The DNA-binding protein PRDM9 directs positioning of the double-strand breaks (DSBs) that initiate meiotic recombination in mice and humans. Prdm9 is the only mammalian speciation gene yet identified and is responsible for sterility phenotypes in male hybrids of certain mouse subspecies. To investigate PRDM9 binding and its role in fertility and meiotic recombination, we humanized the DNA-binding domain of PRDM9 in C57BL/6 mice. This change repositions DSB hotspots and completely restores fertility in male hybrids. Here we show that alteration of one Prdm9 allele impacts the behaviour of DSBs controlled by the other allele at chromosome-wide scales.
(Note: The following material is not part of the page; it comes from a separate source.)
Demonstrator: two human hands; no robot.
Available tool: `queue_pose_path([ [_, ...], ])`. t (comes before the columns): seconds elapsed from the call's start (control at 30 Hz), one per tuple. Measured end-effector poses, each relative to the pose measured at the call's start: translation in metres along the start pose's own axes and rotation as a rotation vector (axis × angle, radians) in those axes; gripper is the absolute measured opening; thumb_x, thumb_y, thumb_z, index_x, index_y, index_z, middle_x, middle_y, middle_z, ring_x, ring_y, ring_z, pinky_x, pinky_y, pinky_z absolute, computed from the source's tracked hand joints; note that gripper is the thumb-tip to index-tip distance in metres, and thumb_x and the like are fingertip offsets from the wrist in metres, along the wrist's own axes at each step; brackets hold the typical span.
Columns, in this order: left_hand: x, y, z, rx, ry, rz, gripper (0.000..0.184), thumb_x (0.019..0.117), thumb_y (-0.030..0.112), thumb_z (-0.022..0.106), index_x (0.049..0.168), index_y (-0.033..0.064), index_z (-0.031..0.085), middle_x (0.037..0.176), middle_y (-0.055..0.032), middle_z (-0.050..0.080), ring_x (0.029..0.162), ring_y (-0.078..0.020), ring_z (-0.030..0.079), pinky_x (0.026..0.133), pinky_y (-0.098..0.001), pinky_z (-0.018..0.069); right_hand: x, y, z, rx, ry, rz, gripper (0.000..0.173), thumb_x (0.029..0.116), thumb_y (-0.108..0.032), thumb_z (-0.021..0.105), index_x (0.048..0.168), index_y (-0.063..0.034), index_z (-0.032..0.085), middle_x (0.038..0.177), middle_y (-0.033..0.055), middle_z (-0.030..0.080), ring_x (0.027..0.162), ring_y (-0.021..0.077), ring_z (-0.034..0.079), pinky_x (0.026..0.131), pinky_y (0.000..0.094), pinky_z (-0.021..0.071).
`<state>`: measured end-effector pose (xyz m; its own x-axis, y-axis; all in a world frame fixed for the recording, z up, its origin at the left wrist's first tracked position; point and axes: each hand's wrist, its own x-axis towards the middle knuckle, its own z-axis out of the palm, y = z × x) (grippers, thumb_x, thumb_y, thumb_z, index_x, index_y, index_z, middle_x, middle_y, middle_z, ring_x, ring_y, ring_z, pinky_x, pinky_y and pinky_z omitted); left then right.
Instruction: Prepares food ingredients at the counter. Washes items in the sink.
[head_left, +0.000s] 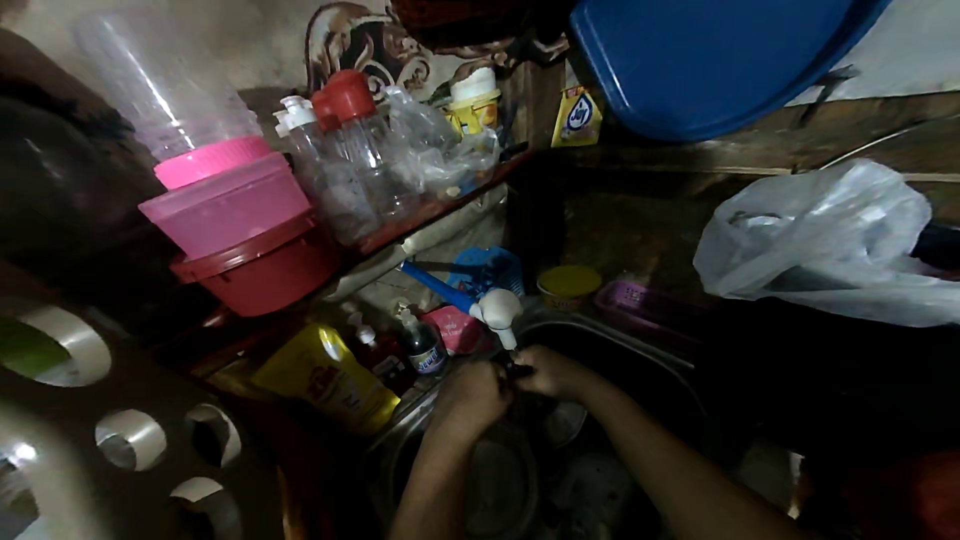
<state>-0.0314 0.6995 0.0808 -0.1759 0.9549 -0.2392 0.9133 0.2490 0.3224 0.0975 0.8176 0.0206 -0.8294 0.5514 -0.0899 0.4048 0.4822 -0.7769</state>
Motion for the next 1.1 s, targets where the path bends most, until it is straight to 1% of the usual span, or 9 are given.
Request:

These effects correlate strongly with the degree to which each PRDM9 variant binds both homologues at the DSB sites it controls. Furthermore, higher genome-wide levels of such 'symmetric' PRDM9 binding associate with increasing fertility measures, and comparisons of individual hotspots suggest binding symmetry plays a downstream role in the recombination process. These findings reveal that subspecies-specific degradation of PRDM9 binding sites by meiotic drive, which steadily increases asymmetric PRDM9 binding, has impacts beyond simply changing hotspot positions, and strongly support a direct involvement in hybrid infertility. Because such meiotic drive occurs across mammals, PRDM9 may play a wider, yet transient, role in the early stages of speciation.

Highlights

  • The DNA-binding protein PRDM9 directs positioning of the double strand breaks (DSBs) initiating meiotic recombination, in mice and humans

  • Humanization of the Prdm[9] zinc finger (ZF)-array in B6 inbred mice had no effect on fertility (Extended Data Fig. 2) and cytogenetic comparisons revealed no significant impact on zygotene DSB counts (DMC1 immunoreactivity, Extended Data Fig. 2b), crossover counts (MLH1 foci, Extended Data Fig. 2c), normal sex body formation or quantitative measures of fertility and successful synapsis

  • We found that most DMC1 signal (71.8%) in (PWD×B6)F1PWD/B6 or (B6×PWD)F1B6/PWD hybrids occurs within asymmetric DSB hotspots (Fig. 2a, Extended Data Fig. 6)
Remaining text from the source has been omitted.